MapReduce for Big Data

In the previous post of my Big Data series we started with a bit of the technical concepts of Hadoop, briefly covered its computing model and explored how it can be used as a plain file storage. This is from a technical point interesting, but storage alone is only half the fun.

So in this follow-up we are going to dive into the world of MapReduce, the unit-test framework MRUnit and a really simple todo example to demonstrate the advantages of the whole idea.

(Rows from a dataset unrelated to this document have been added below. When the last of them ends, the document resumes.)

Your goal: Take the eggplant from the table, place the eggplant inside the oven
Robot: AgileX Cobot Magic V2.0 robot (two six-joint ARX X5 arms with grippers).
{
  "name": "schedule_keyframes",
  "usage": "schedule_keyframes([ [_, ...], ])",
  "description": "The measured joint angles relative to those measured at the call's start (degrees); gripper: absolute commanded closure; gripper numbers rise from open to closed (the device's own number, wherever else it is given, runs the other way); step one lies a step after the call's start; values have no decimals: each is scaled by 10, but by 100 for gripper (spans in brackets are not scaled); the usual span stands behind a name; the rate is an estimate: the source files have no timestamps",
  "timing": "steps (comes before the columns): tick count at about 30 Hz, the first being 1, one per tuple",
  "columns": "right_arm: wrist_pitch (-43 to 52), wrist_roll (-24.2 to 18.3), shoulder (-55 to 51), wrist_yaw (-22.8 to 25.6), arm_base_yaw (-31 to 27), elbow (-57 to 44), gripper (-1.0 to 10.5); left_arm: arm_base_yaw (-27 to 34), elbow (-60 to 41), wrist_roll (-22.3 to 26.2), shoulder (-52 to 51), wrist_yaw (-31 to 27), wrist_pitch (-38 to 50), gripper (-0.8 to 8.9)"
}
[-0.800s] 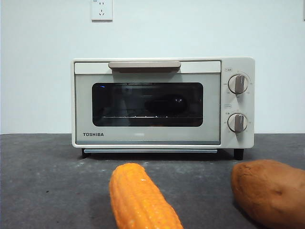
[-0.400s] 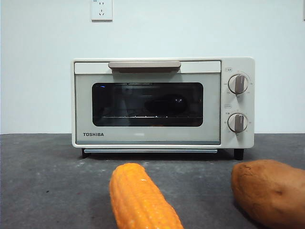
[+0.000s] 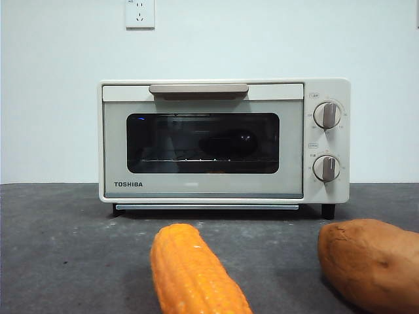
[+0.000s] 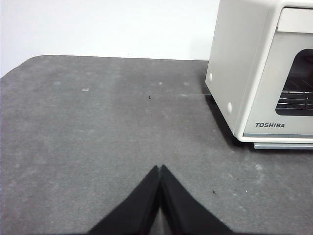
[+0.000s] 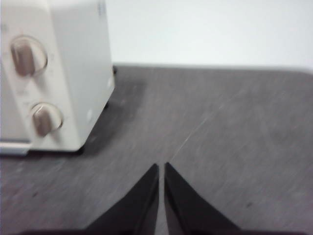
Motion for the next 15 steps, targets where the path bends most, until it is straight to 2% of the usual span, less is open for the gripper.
schedule_keyframes([
  [3,-31,14,-3,-12,1,0,943,0,0,0,0,0,0,807],
  [15,-33,20,-3,-12,1,0,943,0,0,0,0,0,0,807],
])
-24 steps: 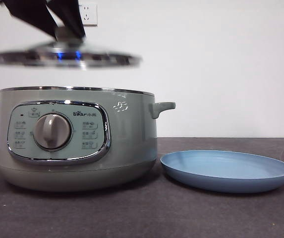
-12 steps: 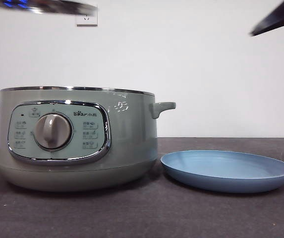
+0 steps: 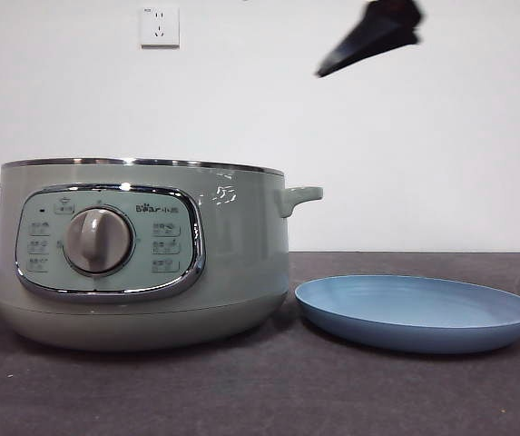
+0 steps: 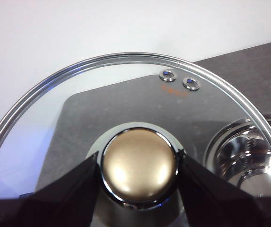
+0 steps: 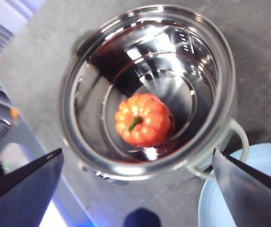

While not strictly required to understand why Hadoop is an excellent choice for storage, it really helps to have a bit of understanding for the course of this article, so if you haven’t read the previous post yet, we will wait - promised:

Ready? So without further ado let us start.

What is MapReduce? &

One of the major problems with processing large quantities of data is that the processing of it doesn’t necessarily happen where the data actually is located. This is normally not a problem, but scales really badly and easily reaches physically limits of the underlying hardware e.g. in networking and causes further headaches on any kind of failure.

To circumvent this, the programming paradigm of MapReduce breaks the processing task into two three basic phases:

  • In the mapping phase small Java programs called mappers ingest and convert data according to internal logic into key-value pairs.

  • This data is collected in the shuffling phase, sorted and similar data piped to a single matching reducers if possible.

  • And in the final reducing phase the reducers pick the sorted data up, aggregate and further refine it and ultimately write it to a store like HDFS.

This can be simplified in following flow:

1 One mapper per file converts our JSON into a single key-value pair.
2 The shuffle step ensures that similar pairs are fed into the same reducer.
3 Finally the reducer compacts and combines the key-pairs.

Mapper &

In the first step a mapper consumes the data supplied by the various RecordReader implementations of the framework. There exists a broad range of different implementations of the well-known formats like Parquet, Avro and even flat data, so the processing here is quite agnostic of it.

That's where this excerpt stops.